The Framing of Mumia Abu-Jamal
J. Patrick O'Connor, . . Lawrence Hill, $16.95 (274pp) ISBN 978-1-55652-744-9
In this account of the trial of controversial death row inmate Mumia Abu-Jamal, O'Connor, editor and publisher of crimemagazine.com, clearly lays out his case that Abu-Jamal should receive at least a new trial, if not complete exoneration. O'Connor asserts that Abu-Jamal was framed for the 1981 murder of police officer Daniel Faulkner because of a vendetta by Philadelphia mayor Frank Rizzo and the police due to Abu-Jamal's defense, as a journalist, of the cultish countercultural group MOVE. Relying heavily on court transcripts and prior books on the case, O'Connor shows what he sees as the judge's bias, troubled relations between Abu-Jamal and his defense lawyer and dubious statements by various witnesses.
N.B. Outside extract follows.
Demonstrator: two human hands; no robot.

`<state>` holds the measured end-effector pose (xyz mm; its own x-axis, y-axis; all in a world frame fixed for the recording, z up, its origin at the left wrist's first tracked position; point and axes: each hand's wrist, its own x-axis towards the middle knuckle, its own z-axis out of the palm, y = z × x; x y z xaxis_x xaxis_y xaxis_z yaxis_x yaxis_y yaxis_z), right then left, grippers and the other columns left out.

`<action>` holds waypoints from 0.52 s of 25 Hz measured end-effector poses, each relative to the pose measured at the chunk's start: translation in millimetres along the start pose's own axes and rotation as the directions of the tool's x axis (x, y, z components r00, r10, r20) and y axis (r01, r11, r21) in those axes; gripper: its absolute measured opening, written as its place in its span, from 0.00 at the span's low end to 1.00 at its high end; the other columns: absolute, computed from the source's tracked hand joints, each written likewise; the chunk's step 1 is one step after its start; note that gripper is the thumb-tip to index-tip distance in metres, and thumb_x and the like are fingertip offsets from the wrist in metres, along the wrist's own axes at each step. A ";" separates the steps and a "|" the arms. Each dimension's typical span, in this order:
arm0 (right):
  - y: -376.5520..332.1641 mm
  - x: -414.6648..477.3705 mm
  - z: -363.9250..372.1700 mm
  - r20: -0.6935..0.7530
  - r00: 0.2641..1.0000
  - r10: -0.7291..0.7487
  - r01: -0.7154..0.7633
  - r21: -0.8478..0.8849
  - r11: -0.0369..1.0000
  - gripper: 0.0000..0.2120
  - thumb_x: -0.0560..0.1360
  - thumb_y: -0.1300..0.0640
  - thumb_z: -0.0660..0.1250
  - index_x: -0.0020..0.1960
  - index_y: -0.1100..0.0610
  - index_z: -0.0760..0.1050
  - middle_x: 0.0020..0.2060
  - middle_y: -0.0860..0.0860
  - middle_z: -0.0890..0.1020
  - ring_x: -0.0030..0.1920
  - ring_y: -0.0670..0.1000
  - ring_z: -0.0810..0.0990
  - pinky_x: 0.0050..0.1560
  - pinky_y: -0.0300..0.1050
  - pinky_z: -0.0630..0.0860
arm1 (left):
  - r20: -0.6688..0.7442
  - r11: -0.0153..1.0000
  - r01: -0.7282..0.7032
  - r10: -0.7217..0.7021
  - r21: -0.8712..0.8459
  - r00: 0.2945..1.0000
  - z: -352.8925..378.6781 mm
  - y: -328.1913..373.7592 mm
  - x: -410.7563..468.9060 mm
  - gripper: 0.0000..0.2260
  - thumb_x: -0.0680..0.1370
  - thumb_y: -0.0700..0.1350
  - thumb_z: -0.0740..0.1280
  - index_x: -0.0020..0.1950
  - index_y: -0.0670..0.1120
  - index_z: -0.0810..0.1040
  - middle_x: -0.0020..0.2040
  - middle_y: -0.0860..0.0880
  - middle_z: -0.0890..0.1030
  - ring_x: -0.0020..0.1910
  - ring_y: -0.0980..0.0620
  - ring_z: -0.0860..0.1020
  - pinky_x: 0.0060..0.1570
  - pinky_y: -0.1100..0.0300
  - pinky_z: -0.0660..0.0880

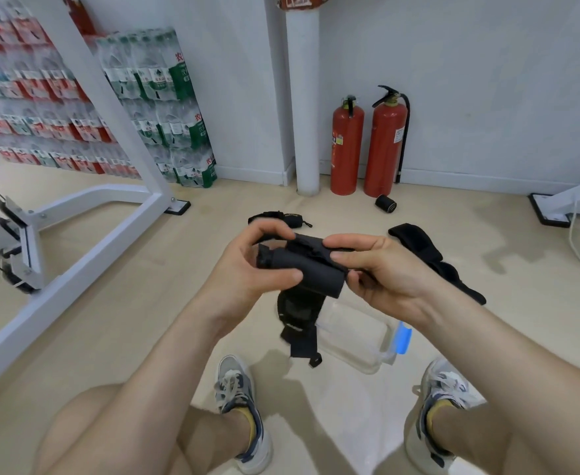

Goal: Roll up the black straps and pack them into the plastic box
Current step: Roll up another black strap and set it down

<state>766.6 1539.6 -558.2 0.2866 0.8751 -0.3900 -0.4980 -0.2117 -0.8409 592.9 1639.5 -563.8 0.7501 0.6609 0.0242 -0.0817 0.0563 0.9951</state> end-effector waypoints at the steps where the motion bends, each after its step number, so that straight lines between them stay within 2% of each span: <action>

Abu-Jamal was convicted of first-degree murder and sentenced to death; later overturned, the sentence could still be reinstated pending a decision by the Third Circuit Court of Appeals. In the wake of Faulkner's widow's recent book alleging Abu-Jamal's guilt, it's difficult to be swayed entirely by O'Connor's arguments, but he makes a strong case that the investigation into Faulkner's murder deserves another look.